Activity
Your task is to retype every entry exactly while omitting the pictures.
---- Input records
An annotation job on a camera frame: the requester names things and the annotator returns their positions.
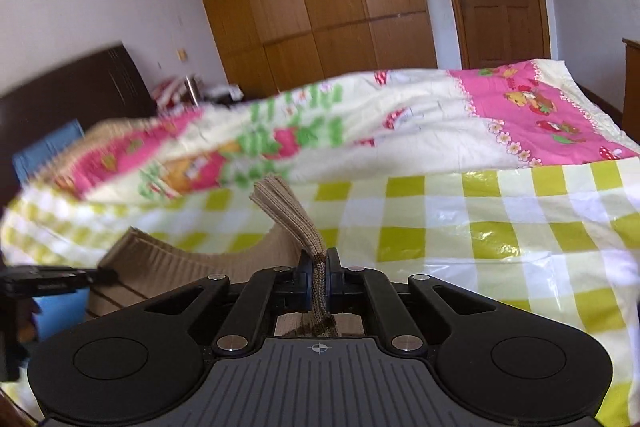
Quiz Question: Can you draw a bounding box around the dark wooden headboard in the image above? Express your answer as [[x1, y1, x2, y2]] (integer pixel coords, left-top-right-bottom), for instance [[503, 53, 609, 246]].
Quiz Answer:
[[0, 41, 159, 208]]

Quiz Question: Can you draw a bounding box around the blue pillow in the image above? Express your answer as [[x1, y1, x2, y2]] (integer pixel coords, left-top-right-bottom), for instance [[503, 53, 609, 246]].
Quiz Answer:
[[12, 119, 87, 188]]

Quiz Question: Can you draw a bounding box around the pink cartoon printed quilt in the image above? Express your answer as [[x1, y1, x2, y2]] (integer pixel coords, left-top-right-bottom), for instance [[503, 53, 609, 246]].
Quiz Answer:
[[19, 58, 640, 208]]

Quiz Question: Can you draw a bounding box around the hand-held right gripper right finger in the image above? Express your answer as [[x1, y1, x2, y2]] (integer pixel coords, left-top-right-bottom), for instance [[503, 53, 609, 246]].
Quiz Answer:
[[325, 248, 502, 353]]

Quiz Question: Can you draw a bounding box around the blue knitted garment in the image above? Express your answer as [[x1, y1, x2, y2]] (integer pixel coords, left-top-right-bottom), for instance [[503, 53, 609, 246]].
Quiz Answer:
[[32, 286, 92, 344]]

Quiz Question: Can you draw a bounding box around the wooden cabinet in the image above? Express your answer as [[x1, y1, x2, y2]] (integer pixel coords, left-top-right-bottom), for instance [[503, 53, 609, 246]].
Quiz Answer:
[[621, 37, 640, 128]]

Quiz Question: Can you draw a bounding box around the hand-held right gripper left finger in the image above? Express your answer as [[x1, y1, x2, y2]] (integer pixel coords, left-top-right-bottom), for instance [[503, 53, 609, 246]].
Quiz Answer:
[[144, 251, 314, 354]]

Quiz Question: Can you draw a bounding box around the red white striped cloth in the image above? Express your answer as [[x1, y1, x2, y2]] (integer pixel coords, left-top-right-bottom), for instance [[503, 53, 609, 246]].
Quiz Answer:
[[151, 77, 201, 108]]

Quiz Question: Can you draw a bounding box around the tan striped ribbed sweater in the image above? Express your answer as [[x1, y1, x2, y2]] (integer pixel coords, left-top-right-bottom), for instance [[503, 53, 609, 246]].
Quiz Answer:
[[87, 174, 368, 339]]

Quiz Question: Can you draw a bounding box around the yellow checkered plastic sheet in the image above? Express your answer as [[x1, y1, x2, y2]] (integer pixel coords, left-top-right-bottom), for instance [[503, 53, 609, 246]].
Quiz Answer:
[[0, 156, 640, 427]]
--------
Solution for this task
An annotation job on a camera frame: the requester names things and the annotator returns their positions.
Quiz Question: Can you draw a bounding box around the dark wooden headboard in the image above? Express your answer as [[x1, y1, x2, y2]] (integer pixel coords, left-top-right-bottom), for instance [[503, 53, 609, 246]].
Quiz Answer:
[[0, 41, 159, 208]]

Quiz Question: Can you draw a bounding box around the blue pillow in the image above? Express your answer as [[x1, y1, x2, y2]] (integer pixel coords, left-top-right-bottom), for instance [[503, 53, 609, 246]].
Quiz Answer:
[[12, 119, 87, 188]]

Quiz Question: Can you draw a bounding box around the pink cartoon printed quilt in the image above? Express your answer as [[x1, y1, x2, y2]] (integer pixel coords, left-top-right-bottom), for instance [[503, 53, 609, 246]].
Quiz Answer:
[[19, 58, 640, 208]]

Quiz Question: Can you draw a bounding box around the hand-held right gripper right finger in the image above? Express your answer as [[x1, y1, x2, y2]] (integer pixel coords, left-top-right-bottom), for instance [[503, 53, 609, 246]].
Quiz Answer:
[[325, 248, 502, 353]]

Quiz Question: Can you draw a bounding box around the blue knitted garment in the image above? Express your answer as [[x1, y1, x2, y2]] (integer pixel coords, left-top-right-bottom), for instance [[503, 53, 609, 246]].
Quiz Answer:
[[32, 286, 92, 344]]

Quiz Question: Can you draw a bounding box around the wooden cabinet in the image above? Express your answer as [[x1, y1, x2, y2]] (integer pixel coords, left-top-right-bottom), for instance [[503, 53, 609, 246]].
Quiz Answer:
[[621, 37, 640, 128]]

Quiz Question: Can you draw a bounding box around the hand-held right gripper left finger in the image above? Express your answer as [[x1, y1, x2, y2]] (integer pixel coords, left-top-right-bottom), for instance [[503, 53, 609, 246]].
Quiz Answer:
[[144, 251, 314, 354]]

Quiz Question: Can you draw a bounding box around the red white striped cloth in the image above? Express your answer as [[x1, y1, x2, y2]] (integer pixel coords, left-top-right-bottom), for instance [[503, 53, 609, 246]].
Quiz Answer:
[[151, 77, 201, 108]]

Quiz Question: Can you draw a bounding box around the tan striped ribbed sweater in the image above? Express your answer as [[x1, y1, x2, y2]] (integer pixel coords, left-top-right-bottom), for instance [[503, 53, 609, 246]].
Quiz Answer:
[[87, 174, 368, 339]]

Quiz Question: Can you draw a bounding box around the yellow checkered plastic sheet in the image above? Express your answer as [[x1, y1, x2, y2]] (integer pixel coords, left-top-right-bottom), for instance [[503, 53, 609, 246]].
Quiz Answer:
[[0, 156, 640, 427]]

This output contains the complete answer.